Segundo o analista de Política Pedro Venceslau, a relação entre os dois tem múltiplas camadas. “Uma delas é o Amapá”, afirmou Venceslau durante o Hora H desta sexta-feira (14).
De acordo com Venceslau, houve uma convergência no Amapá entre o grupo político do PT, liderado por Randolfe Rodrigues, e o grupo de Alcolumbre.
“Há uma negociação em curso para que o presidente Lula faça uma viagem de campanha para Macapá, para aparecer ao lado de Clécio Luis (União-AP), que é o candidato apoiado por esse grupo e pelo próprio Alcolumbre”, afirmou.
Segundo o analista, também está sendo negociada a participação de Lula em gravações para o horário eleitoral do candidato do União Brasil no estado.
Clécio Luis tem como candidato a vice Teles Júnior (PDT) e como candidato ao Senado o próprio Randolfe Rodrigues (PT). A coligação em torno de Clécio Luiz para o governo do Amapá reúne União, PDT, MDB, PP, PT, PCdoB e PV.
No campo oposto, o candidato Dr. Furlan (PSD), apoiado pelo PL e pelo bolsonarismo, aparece bem colocado nas pesquisas de intenção de voto.
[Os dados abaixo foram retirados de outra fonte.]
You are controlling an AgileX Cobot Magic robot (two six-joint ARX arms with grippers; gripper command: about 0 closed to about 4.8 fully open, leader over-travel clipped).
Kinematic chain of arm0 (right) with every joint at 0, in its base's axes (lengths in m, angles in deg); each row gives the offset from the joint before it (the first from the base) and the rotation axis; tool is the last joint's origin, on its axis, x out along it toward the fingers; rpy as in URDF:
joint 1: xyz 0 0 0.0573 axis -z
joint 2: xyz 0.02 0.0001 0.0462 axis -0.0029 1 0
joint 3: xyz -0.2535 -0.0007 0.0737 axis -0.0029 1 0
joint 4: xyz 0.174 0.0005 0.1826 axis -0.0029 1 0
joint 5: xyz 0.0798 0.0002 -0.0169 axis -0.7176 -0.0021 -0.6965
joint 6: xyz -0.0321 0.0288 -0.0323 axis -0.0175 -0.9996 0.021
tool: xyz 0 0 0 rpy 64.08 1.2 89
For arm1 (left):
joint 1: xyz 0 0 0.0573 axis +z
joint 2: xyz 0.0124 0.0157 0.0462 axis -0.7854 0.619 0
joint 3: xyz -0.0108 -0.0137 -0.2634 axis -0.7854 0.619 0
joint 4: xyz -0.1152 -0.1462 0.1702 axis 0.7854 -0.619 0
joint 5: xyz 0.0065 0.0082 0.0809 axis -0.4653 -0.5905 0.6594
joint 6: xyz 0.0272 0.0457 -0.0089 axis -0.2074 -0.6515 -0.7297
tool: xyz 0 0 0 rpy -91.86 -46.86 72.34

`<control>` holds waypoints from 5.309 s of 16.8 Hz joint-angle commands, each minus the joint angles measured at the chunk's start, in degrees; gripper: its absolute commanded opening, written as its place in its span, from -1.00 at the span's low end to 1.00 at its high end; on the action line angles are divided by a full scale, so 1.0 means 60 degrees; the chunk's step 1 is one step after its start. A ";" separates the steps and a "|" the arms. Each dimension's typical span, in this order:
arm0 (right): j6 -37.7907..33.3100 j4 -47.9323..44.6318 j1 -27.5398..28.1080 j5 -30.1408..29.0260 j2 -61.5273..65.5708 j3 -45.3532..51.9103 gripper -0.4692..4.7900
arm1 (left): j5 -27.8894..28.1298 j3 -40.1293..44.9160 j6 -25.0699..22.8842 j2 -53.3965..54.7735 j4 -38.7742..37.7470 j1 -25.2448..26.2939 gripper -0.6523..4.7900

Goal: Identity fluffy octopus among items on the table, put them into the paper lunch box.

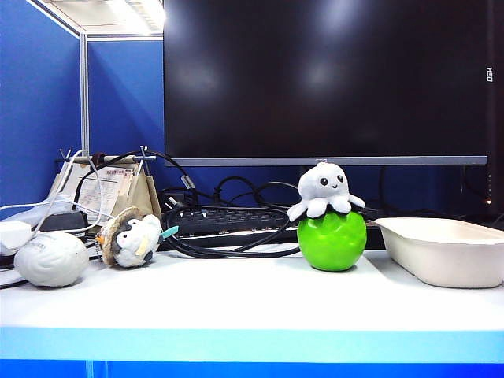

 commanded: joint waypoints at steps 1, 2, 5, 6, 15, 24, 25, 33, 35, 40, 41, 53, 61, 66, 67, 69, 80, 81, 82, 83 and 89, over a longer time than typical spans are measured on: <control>-0.0036 -0.0164 0.0000 0.0004 -0.0022 0.0055 -0.84 | 0.0004 -0.0004 0.0018 -0.0022 0.0047 0.0007 0.14; -0.0036 -0.0164 0.0000 0.0004 -0.0022 0.0055 -0.84 | 0.0004 -0.0004 0.0018 -0.0022 0.0047 0.0007 0.15; -0.0036 -0.0164 0.0000 0.0004 -0.0022 0.0055 -0.84 | 0.0007 -0.0004 0.0018 -0.0022 0.0047 0.0007 0.14; -0.0036 -0.0164 0.0000 0.0004 -0.0022 0.0055 -0.84 | 0.0007 -0.0004 0.0018 -0.0022 0.0047 0.0007 0.14; -0.1668 -0.0550 -0.0007 -0.0994 -0.0022 0.0055 -0.84 | 0.0004 -0.0004 0.0018 -0.0022 0.0062 0.0007 0.15; -0.4546 -0.3428 -0.0011 -0.3413 -0.0018 -0.0095 -0.84 | -0.3319 -0.0004 0.1563 -0.0022 0.1162 0.0007 0.15; -0.4736 -0.3410 -0.0011 -0.3668 -0.0022 -0.0270 -0.84 | -0.3923 -0.0004 0.1832 -0.0022 0.1719 0.0007 0.15; -0.5224 -0.1279 -0.0011 -0.4302 0.0164 -0.2565 -0.84 | -0.4357 -0.0025 0.7355 -0.0022 0.3654 0.0007 0.15; -0.5224 -0.0765 -0.0011 -0.4543 0.0339 -0.2838 -0.84 | -0.4929 -0.0022 0.7774 -0.0022 0.3636 0.0007 0.15; -0.5490 -0.0670 -0.0011 -0.4860 0.0415 -0.2878 -0.84 | -0.5803 -0.0018 0.7843 -0.0022 0.3238 0.0004 0.15; -0.5493 -0.0667 -0.0011 -0.4889 0.0415 -0.2881 -0.84 | -0.6065 -0.0015 0.7832 -0.0022 0.3191 0.0004 0.15; -0.5727 -0.0576 -0.0011 -0.5603 0.2164 -0.3053 -0.84 | -0.6094 -0.2062 0.5329 0.0029 -0.1115 0.0000 0.15; -0.4612 0.2233 -0.0015 -0.5603 0.5038 -0.5311 -0.84 | -0.7023 -0.2127 0.5985 0.0029 -0.1942 -0.0011 0.15; -0.4248 0.3333 -0.0022 -0.6426 0.6572 -0.6400 -0.84 | -0.8335 -0.2320 0.5774 0.0029 -0.1949 -0.0011 0.28; -0.4244 0.3453 -0.0025 -0.6725 0.6725 -0.6397 -0.84 | -0.8459 -0.2320 0.5836 0.0029 -0.1963 -0.0011 0.28; -0.3883 0.3643 -0.0066 -0.7326 0.7144 -0.6397 -0.84 | -0.8863 -0.2320 0.6018 0.0029 -0.1953 -0.0011 0.28; -0.3111 0.1359 -0.2382 -0.6175 0.9723 -0.6397 -0.84 | -0.9635 -0.2320 0.6025 0.0022 -0.1942 -0.0011 0.28; -0.3417 0.0933 -0.2382 -0.6182 0.9723 -0.6397 -0.84 | -0.9599 -0.2320 0.6022 0.0022 -0.1942 -0.0011 0.28; -0.3668 0.0430 -0.2382 -0.6284 0.9748 -0.6397 -0.84 | -0.9562 -0.2320 0.6022 0.0022 -0.1942 -0.0011 0.28; -0.3738 0.0018 -0.2382 -0.6677 0.9912 -0.6459 -0.84 | -0.9468 -0.2320 0.6018 0.0022 -0.1934 -0.0011 0.28; -0.3759 0.0346 -0.2404 -0.6634 1.1639 -0.7428 -0.35 | -0.9143 -0.2320 0.6022 0.0022 -0.1934 -0.0011 0.28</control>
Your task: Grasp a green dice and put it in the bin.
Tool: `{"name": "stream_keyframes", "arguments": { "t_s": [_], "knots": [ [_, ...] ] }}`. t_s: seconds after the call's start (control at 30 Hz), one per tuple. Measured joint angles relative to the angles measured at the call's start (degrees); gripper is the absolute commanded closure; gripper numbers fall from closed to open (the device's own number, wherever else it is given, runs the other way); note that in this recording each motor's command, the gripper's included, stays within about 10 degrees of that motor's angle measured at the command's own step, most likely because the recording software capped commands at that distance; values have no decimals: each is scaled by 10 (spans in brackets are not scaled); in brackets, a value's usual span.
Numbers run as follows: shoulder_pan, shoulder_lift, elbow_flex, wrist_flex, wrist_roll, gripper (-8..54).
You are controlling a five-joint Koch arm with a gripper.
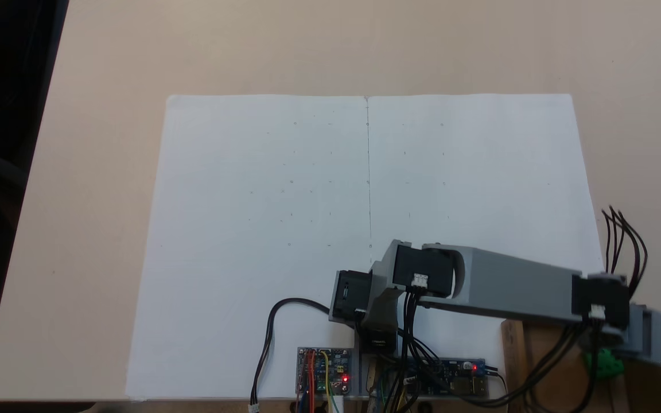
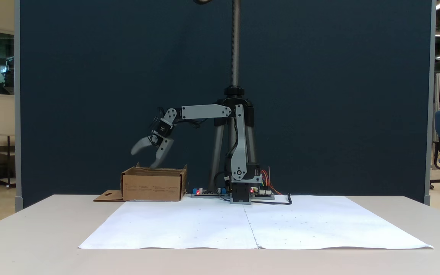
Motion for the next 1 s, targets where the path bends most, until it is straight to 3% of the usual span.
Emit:
{"name": "stream_keyframes", "arguments": {
  "t_s": [0.57,0.87,1.0],
  "knots": [
    [-432,165,0,-119,3,20],
    [-681,201,3,-120,4,20],
    [-780,253,76,-121,4,19]
  ]
}}
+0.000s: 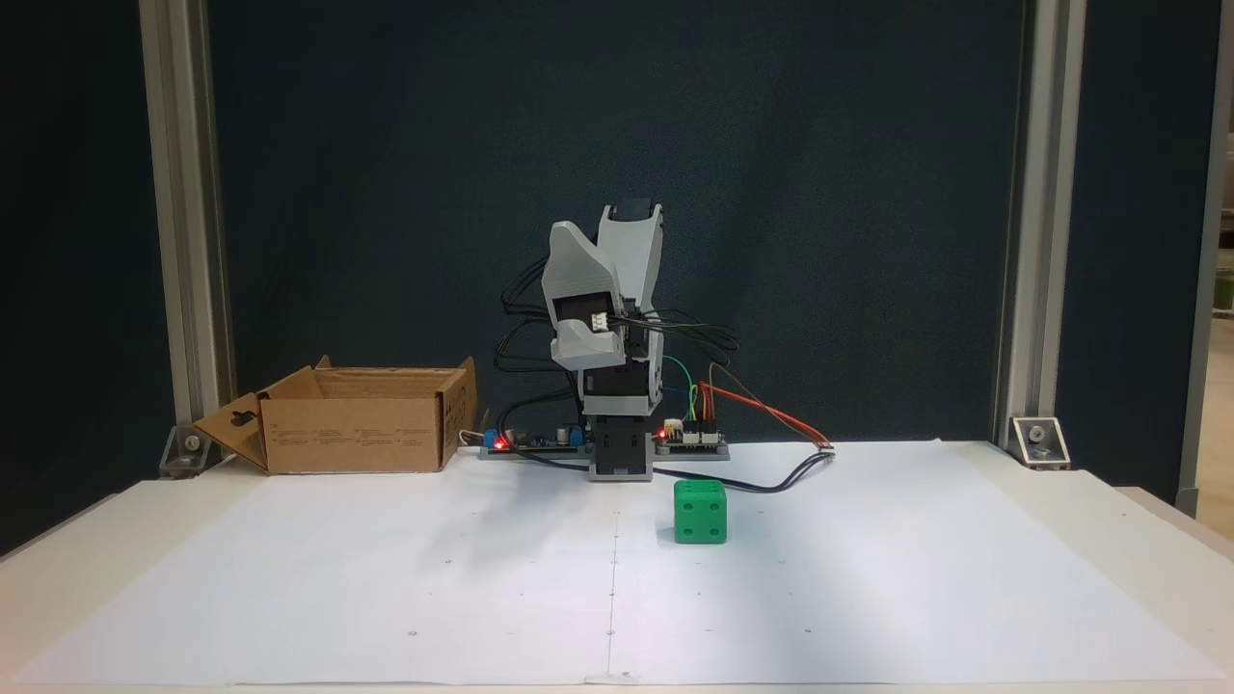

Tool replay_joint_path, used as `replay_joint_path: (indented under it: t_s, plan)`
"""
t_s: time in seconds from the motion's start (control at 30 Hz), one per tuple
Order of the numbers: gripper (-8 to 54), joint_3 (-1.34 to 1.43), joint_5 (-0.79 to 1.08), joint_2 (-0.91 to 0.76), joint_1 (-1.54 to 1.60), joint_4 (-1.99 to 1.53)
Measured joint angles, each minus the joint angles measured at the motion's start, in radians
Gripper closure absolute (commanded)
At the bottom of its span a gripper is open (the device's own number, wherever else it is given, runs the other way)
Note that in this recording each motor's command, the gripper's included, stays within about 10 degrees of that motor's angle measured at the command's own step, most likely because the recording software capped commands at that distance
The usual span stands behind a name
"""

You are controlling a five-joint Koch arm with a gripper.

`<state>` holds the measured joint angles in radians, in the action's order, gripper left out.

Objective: Grasp a green dice and put it in the bin.

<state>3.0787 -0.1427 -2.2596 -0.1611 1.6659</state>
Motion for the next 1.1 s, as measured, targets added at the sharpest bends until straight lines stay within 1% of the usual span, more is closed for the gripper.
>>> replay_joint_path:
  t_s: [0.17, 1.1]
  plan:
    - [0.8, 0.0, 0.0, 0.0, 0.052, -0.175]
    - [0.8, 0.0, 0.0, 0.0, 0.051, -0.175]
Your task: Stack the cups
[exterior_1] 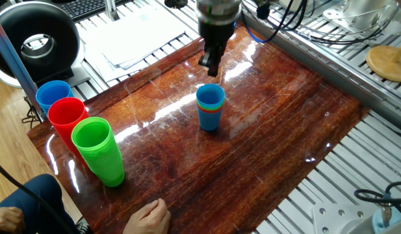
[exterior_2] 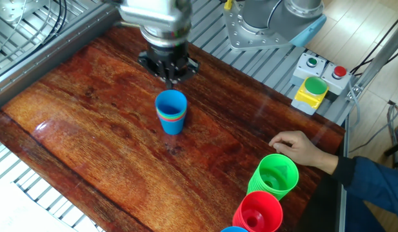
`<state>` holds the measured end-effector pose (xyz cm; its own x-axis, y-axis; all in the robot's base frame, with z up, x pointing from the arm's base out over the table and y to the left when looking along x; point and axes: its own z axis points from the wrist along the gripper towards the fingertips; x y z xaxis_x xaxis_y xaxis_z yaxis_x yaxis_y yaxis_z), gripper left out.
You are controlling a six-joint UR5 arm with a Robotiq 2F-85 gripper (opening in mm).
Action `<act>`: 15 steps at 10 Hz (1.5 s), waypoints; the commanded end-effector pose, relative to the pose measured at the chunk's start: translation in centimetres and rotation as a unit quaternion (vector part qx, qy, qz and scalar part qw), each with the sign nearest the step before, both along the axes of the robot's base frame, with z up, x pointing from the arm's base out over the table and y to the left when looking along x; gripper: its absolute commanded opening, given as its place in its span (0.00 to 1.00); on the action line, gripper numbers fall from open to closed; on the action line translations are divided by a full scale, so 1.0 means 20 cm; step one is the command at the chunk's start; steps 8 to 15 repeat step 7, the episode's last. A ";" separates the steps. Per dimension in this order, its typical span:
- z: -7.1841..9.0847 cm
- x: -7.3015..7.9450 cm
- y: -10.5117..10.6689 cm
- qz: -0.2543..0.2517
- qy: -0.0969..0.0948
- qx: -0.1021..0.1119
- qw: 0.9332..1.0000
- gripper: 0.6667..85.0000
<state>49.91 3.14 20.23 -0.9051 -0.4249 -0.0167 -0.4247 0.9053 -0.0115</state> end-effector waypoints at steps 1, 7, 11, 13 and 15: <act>0.08 0.02 -0.07 -0.006 -0.003 0.017 1.000 0.01; 0.09 0.02 -0.03 0.001 -0.001 0.031 1.000 0.01; 0.09 0.02 -0.03 0.001 -0.001 0.031 1.000 0.01; 0.09 0.02 -0.03 0.001 -0.001 0.031 1.000 0.01; 0.09 0.02 -0.03 0.001 -0.001 0.031 1.000 0.01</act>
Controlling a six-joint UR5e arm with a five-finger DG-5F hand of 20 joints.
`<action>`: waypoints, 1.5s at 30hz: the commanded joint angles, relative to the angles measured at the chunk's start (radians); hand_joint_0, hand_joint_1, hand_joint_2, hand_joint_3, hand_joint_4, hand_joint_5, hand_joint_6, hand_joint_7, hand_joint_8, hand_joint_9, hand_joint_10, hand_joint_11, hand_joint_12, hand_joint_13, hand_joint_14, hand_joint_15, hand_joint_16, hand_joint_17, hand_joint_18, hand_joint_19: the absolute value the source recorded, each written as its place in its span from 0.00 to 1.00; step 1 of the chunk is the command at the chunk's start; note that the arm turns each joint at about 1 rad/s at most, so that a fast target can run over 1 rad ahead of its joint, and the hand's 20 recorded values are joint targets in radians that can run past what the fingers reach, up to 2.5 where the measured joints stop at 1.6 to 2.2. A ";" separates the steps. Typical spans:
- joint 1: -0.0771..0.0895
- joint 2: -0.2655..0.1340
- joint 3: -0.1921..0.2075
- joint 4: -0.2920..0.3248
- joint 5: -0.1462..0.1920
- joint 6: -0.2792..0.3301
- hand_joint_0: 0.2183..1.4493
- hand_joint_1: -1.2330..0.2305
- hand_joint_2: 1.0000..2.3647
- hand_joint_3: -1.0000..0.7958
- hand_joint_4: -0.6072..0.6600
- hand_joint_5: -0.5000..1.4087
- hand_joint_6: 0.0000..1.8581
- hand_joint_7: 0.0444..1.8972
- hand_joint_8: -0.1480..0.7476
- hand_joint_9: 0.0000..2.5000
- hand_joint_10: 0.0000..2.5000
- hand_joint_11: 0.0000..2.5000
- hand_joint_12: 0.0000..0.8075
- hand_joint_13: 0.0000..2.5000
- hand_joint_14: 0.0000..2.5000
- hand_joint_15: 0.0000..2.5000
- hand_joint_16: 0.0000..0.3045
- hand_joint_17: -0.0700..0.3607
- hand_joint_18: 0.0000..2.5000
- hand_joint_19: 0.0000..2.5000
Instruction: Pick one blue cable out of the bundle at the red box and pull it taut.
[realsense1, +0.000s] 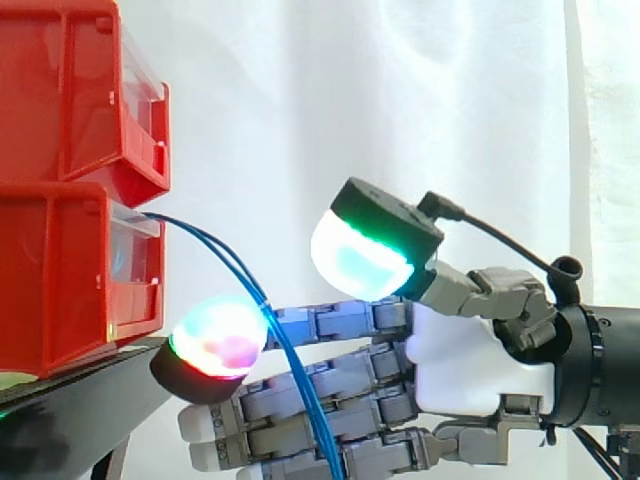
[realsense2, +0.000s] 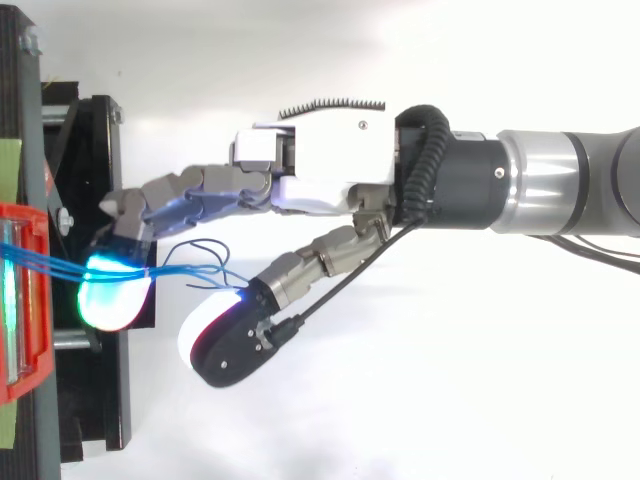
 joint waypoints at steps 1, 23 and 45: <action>-0.002 0.001 0.000 -0.017 0.030 -0.045 0.27 0.32 0.00 0.28 0.72 0.19 0.27 0.45 0.44 0.13 0.00 0.03 0.38 0.03 0.00 0.03 0.16 0.42 0.00 0.01; 0.002 -0.001 -0.007 -0.012 0.079 -0.117 0.31 0.27 0.00 0.31 0.68 0.20 0.27 0.57 0.43 0.13 0.00 0.03 0.38 0.03 0.00 0.02 0.16 0.41 0.00 0.01; -0.002 0.001 0.006 -0.021 0.080 -0.125 0.27 0.30 0.00 0.28 0.64 0.22 0.29 0.63 0.45 0.14 0.00 0.04 0.39 0.04 0.00 0.03 0.16 0.42 0.00 0.01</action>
Sua coligação conta com PSD, Podemos e Novo.
De acordo com Venceslau, Furlan tem evitado fazer uma campanha centrada na candidatura de Flávio Bolsonaro (PL), preferindo puxar o debate para questões estaduais e se distanciar das disputas ideológicas. “Ele sabe que, se fizer isso, vai fazer o jogo do adversário”, avaliou o analista.
Contrapartidas e perspectivas para 2027
Além da questão eleitoral no Amapá, Alcolumbre tem oferecido uma série de contrapartidas a Lula. Entre elas, está a desobstrução de pautas do governo no Congresso Nacional.
“Não só olhando para o Amapá, mas também olhando para 2027, na disputa pela presidência do Senado, que deve ser foco principal dele a partir da eleição do ano que vem”, afirmou Venceslau.
A aproximação entre os dois é descrita pelo analista como “bastante consistente”, envolvendo o grupo político de Alcolumbre no Congresso Nacional, que representa a maioria dos votos, e também sua base no estado do Amapá.